— Exercise details —
From the listing below, set down exactly each line beginning with the one containing "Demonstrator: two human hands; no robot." and ending with the last.

------------------------------

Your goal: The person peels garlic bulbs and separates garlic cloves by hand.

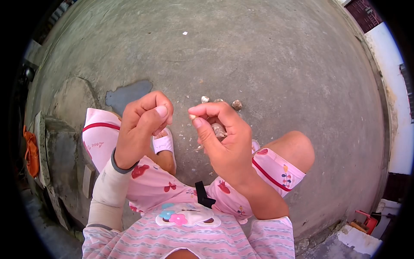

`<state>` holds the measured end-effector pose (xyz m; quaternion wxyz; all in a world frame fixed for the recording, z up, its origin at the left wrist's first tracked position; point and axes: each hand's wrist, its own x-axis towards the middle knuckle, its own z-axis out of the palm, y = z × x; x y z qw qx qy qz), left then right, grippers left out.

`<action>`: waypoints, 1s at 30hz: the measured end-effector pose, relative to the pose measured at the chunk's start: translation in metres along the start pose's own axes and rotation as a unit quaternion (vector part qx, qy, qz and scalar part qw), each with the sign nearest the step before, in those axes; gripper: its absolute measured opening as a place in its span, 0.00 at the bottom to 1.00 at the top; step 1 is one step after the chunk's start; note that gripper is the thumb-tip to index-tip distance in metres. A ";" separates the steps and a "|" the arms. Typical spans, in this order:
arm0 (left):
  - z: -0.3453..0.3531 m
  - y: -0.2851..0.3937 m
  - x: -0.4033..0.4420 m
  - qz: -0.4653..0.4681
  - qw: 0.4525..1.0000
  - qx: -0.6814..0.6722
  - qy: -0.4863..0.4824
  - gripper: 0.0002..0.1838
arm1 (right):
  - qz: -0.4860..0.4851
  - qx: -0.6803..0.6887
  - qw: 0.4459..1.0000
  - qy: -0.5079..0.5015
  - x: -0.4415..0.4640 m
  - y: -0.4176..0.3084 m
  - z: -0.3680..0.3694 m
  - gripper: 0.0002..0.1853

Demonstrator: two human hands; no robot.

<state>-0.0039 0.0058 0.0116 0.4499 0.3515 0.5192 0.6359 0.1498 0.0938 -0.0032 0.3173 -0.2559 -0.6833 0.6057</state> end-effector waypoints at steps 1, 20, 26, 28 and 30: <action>0.000 -0.003 0.000 0.013 0.999 0.029 0.015 0.02 | 0.043 0.037 0.998 -0.004 0.000 -0.004 -0.002 0.06; 0.004 -0.009 0.000 0.044 0.965 0.256 0.025 0.04 | -0.222 -0.217 0.949 0.061 0.003 0.008 0.004 0.09; 0.004 -0.005 0.000 0.003 0.978 0.209 0.024 0.04 | -0.125 -0.123 0.983 0.056 -0.002 0.008 0.005 0.08; 0.004 -0.005 0.000 0.007 0.979 0.200 0.024 0.04 | -0.106 -0.111 0.986 0.057 -0.002 0.007 0.004 0.08; 0.004 -0.006 0.000 0.017 0.979 0.200 0.024 0.04 | -0.096 -0.106 0.988 0.059 -0.002 0.007 0.004 0.08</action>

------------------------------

— Written answer —
Demonstrator: two human hands; no robot.

<state>-0.0039 0.0058 0.0116 0.4499 0.3515 0.5192 0.6359 0.1498 0.0938 -0.0032 0.3173 -0.2559 -0.6833 0.6057</state> end-effector waypoints at steps 1, 20, 26, 28 and 30: <action>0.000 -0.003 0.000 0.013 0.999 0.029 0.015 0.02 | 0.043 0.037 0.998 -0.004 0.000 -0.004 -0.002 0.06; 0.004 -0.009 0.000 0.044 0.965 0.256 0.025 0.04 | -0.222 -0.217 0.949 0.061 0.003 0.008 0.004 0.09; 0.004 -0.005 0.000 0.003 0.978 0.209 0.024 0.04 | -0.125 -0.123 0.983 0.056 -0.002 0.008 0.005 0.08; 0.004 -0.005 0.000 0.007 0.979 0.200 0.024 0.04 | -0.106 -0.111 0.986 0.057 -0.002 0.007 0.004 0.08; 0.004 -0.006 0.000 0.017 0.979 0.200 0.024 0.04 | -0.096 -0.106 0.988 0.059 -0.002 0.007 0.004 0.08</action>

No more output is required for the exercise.